# Instruction

In this part of the assignment, you will prepare the data to analyze the "meaningful votes" for the European Union Withdrawal Agreement and carry out a classification task.

There were three attempts to pass a version of the withdrawal agreement (formed in late 2018) in the House of Commons, but in all three attempts, the government led by Prime Minister Theresa May failed to pass. The failures were due to the large number of rebels among Conservative MPs.

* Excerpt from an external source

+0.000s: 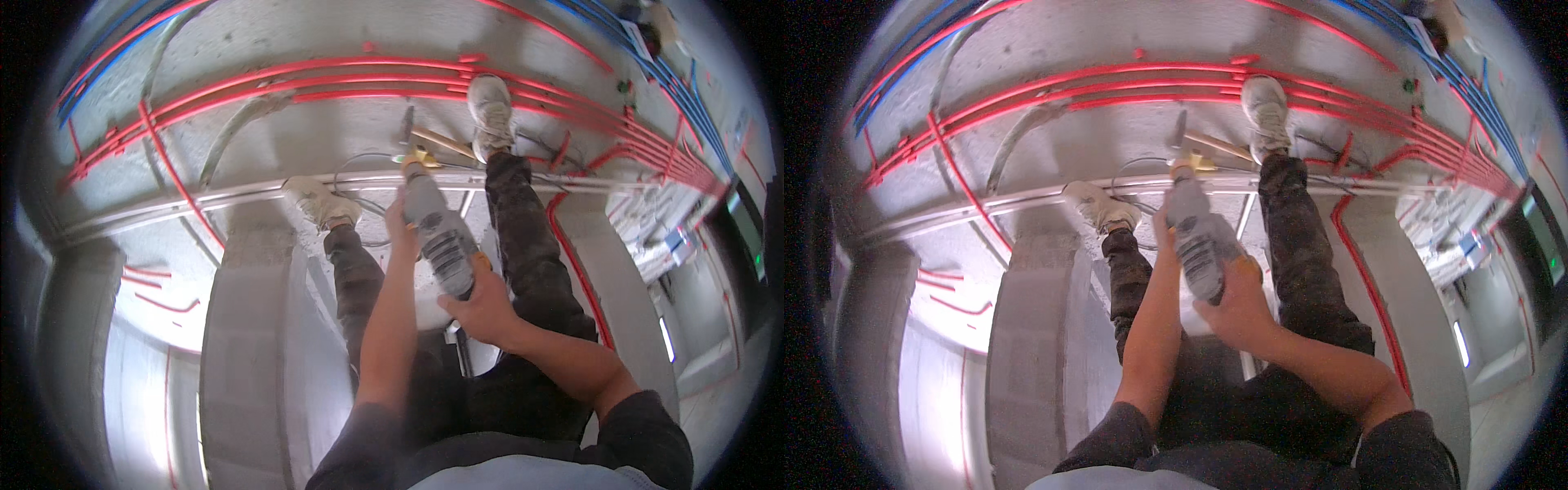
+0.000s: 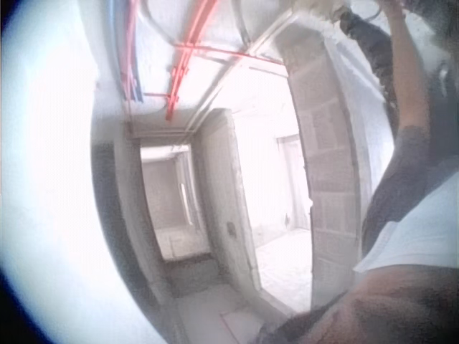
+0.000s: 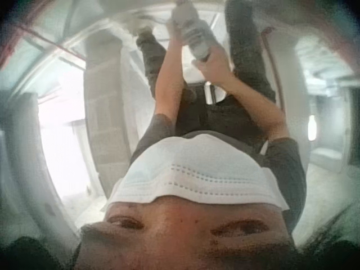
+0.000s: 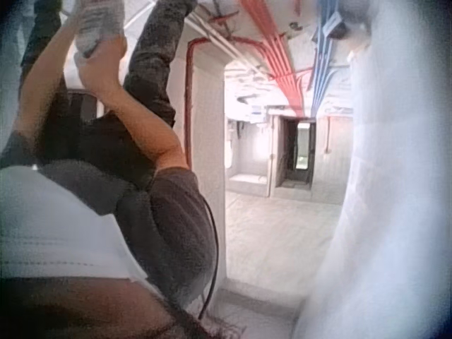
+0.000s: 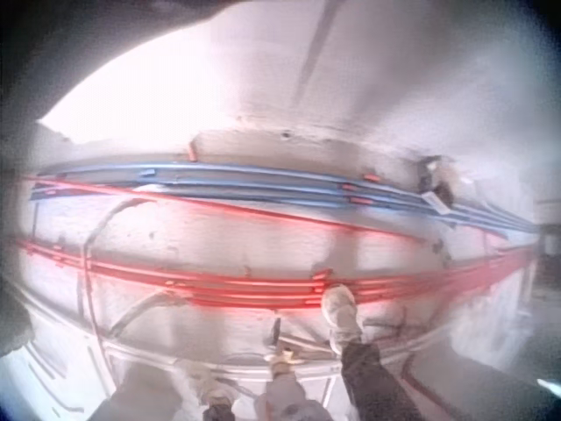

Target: The person uses a rotary hammer drill to cut grooves in a concrete wall, then inserts red and blue plastic conduits into the grooves. They secure the conduits with a hammer and clips, and later bend a long red conduit to fit along the wall.

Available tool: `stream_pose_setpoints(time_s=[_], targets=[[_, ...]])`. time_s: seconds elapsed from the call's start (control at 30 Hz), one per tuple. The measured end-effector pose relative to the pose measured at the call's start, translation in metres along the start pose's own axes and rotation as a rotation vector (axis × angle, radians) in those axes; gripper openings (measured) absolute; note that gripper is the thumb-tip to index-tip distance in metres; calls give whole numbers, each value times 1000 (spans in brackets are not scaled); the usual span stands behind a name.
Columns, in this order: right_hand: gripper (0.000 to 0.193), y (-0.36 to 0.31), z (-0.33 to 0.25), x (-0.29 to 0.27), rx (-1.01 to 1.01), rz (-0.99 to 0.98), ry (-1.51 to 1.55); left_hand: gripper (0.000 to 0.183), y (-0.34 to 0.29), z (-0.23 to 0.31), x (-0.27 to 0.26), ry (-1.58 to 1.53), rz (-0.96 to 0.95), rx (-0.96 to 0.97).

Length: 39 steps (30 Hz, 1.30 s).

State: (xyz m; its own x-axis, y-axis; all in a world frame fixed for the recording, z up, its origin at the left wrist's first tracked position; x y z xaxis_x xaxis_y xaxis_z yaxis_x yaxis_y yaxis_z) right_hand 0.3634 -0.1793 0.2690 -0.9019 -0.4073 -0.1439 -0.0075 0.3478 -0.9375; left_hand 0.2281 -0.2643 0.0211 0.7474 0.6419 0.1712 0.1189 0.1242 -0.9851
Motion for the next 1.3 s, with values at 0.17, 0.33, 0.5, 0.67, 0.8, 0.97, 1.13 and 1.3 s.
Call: stream_pose_setpoints(time_s=[0.17, 0.33, 0.5, 0.67, 0.8, 0.97, 1.13, 1.3], targets=[[55, 2, -40, 6, -94, -65, 80, 49, -30, 59, -9, -12, -71, 190], [46, 23, -60, 19, -75, -50, 67, 45, -3, 99, -12, 21, -107, 331], [46, 23, -77, 21, -27, -26, 60, 44, 22, 96, 9, -234, -140, 219], [46, 23, -94, 15, -54, 36, 90, 44, 49, 94, 10, -64, -79, 237], [47, 28, -90, 15, -64, 77, 154, 46, 50, 105, 24, 256, -56, 522], [50, 35, -85, 15, -31, 100, 159, 47, 64, 106, 29, 262, -61, 513], [49, 47, -82, 14, -74, 156, 211, 51, 79, 93, 35, -48, -68, 338], [44, 63, -86, 12, -54, 113, 149, 51, 93, 100, 28, 5, -76, 348]])
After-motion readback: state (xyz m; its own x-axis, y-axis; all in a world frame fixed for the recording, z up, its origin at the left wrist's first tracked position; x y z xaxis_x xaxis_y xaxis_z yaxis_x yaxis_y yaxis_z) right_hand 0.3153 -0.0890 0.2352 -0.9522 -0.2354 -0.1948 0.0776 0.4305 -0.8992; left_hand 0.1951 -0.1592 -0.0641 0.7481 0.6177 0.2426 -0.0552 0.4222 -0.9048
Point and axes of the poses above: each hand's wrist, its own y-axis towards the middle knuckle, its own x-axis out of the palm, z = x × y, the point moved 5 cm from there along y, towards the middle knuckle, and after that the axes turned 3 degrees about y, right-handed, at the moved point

If you are not familiar with the story about it you can rely on the following sources:

- Aidt, T., Grey, F. & Savu, A. The Meaningful Votes: Voting on Brexit in the British House of Commons. *Public Choice* (2019).
  - https://link.springer.com/article/10.1007/s11127-019-00762-9
  - An academic article to analyze the situation
  - The analysis is similar to what you will do
- Wikipedia:
  - https://en.wikipedia.org/wiki/Parliamentary_votes_on_Brexit



There are three meaningful votes (see the links above) and the results are accessibe from here:

- Vote1: https://votes.parliament.uk/Votes/Commons/Division/562
- Vote2: https://votes.parliament.uk/Votes/Commons/Division/623
- Vote3: https://votes.parliament.uk/Votes/Commons/Division/664

I compiled the results of three meaningful votes, along with the [Revoke Article 50 and remain in the EU petition](https://petition.parliament.uk/archived/petitions/241584) (from Assignment 2), in a csv file.

## Your task

1. Get other datasets and merge them with the voting record data
2. Complete a machine learning task to predict rebels among Conservative MPs


In [1]:
import numpy as np
import pandas as pd
import json
from urllib.request import urlopen

# Get the main data from the GV918 data repository (5 percent)

Get the data hosted on:
https://github.com/University-of-Essex-Dept-of-Government/GV918-UK-politics-data

- The parliamnetary votes as well as the petition outcomes are in `df_meaningful_vote.csv`


In [2]:
!git clone https://github.com/University-of-Essex-Dept-of-Government/GV918-UK-politics-data.git

Cloning into 'GV918-UK-politics-data'...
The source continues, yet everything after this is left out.